In other words, the court in Ḫattuša was not a locus of Hittite religion with contacts to other regions and their religions, but a place where a variety of ritual traditions were managed under an overarching Hittite-language framework, whose logic was in part rooted in a broader Sumero-Akkadian framework, which had already long been known to the Hurrians and other peoples in and near the domains ruled by the kings of Ḫatti.

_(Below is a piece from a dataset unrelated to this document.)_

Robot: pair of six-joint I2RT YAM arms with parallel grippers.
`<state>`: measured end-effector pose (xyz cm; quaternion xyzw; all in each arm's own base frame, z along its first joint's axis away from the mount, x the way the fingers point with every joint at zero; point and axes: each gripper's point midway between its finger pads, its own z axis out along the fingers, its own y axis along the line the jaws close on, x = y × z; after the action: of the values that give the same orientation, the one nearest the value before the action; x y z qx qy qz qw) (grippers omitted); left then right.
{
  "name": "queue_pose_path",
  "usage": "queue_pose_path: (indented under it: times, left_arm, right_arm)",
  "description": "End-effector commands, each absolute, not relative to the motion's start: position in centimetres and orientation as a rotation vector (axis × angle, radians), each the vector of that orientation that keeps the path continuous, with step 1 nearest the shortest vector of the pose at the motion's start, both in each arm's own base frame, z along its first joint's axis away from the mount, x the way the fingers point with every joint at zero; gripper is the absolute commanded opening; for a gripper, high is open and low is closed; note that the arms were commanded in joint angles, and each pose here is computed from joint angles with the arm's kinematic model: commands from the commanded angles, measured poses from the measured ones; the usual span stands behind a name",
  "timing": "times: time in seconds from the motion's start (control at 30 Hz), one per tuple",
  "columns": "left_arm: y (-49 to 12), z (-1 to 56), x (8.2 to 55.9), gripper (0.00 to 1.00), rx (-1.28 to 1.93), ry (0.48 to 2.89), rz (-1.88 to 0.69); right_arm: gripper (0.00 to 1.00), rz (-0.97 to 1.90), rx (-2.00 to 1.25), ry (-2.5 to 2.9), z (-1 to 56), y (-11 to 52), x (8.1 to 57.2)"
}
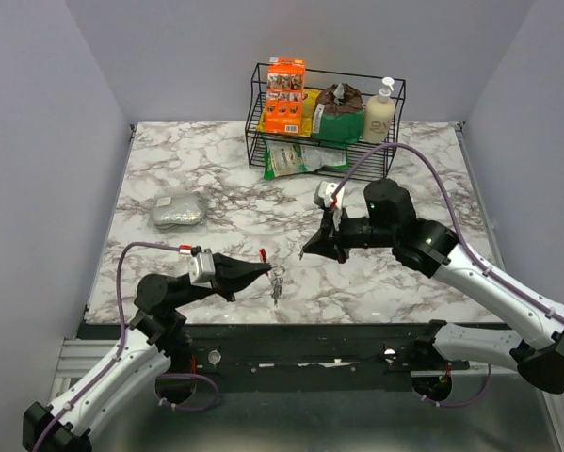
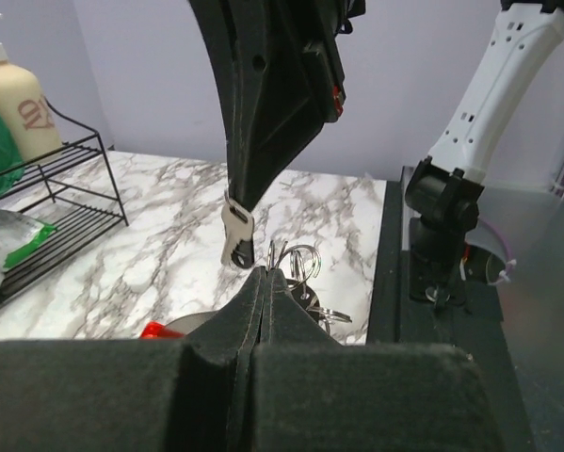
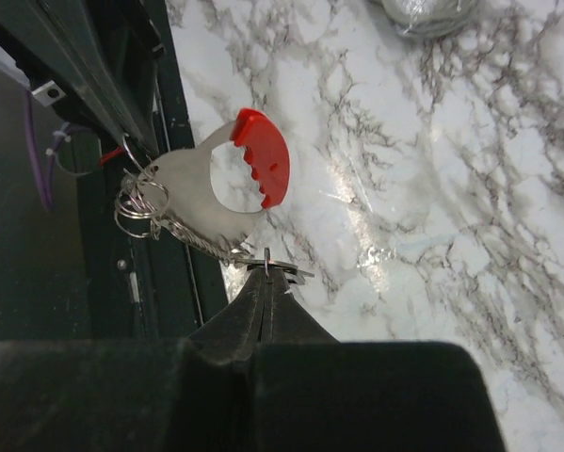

To continue the example from earlier, the Sumerogram 𒀭𒌓 (ᵈUTU), meaning ‘(the deity) Sun’, was read (at least some of the time) as Ištanu in the Hittite language, this word being a borrowing from the Hattic Eštan. Unlike in Sumerian and Akkadian, where the Sun is masculine, Eštan was understood as a goddess, and so the indigenous “Ištanu of Arinna”, a holy city of Ḫatti, was depicted in the shape of a woman (or, symbolically, as a solar disk).

However, aided by the absence of a grammatical distinction between masculine and feminine gender in Hittite, the spelling 𒀭𒌓 (ᵈUTU) and the name Ištanu could also refer to a male deity, reflecting other traditions connected to different languages.

[Add more info about UTU in Hittite, and sources]

For more information, see Polytheism in the Cuneiform Cosmopolis for a broader overview, and Thousand Gods of Ḫatti for more information about the Hittites and their integration of various religious milieus into an overarching system of royal patronage.


4 Hieroglyphic Luwian (?–700 BCE)

In the last period of Hittite literacy, there are also increasing intrusions of Luwian into Hittite-language texts, probably reflecting a shift from Hittite to Luwian as the spoken language at Ḫattuša.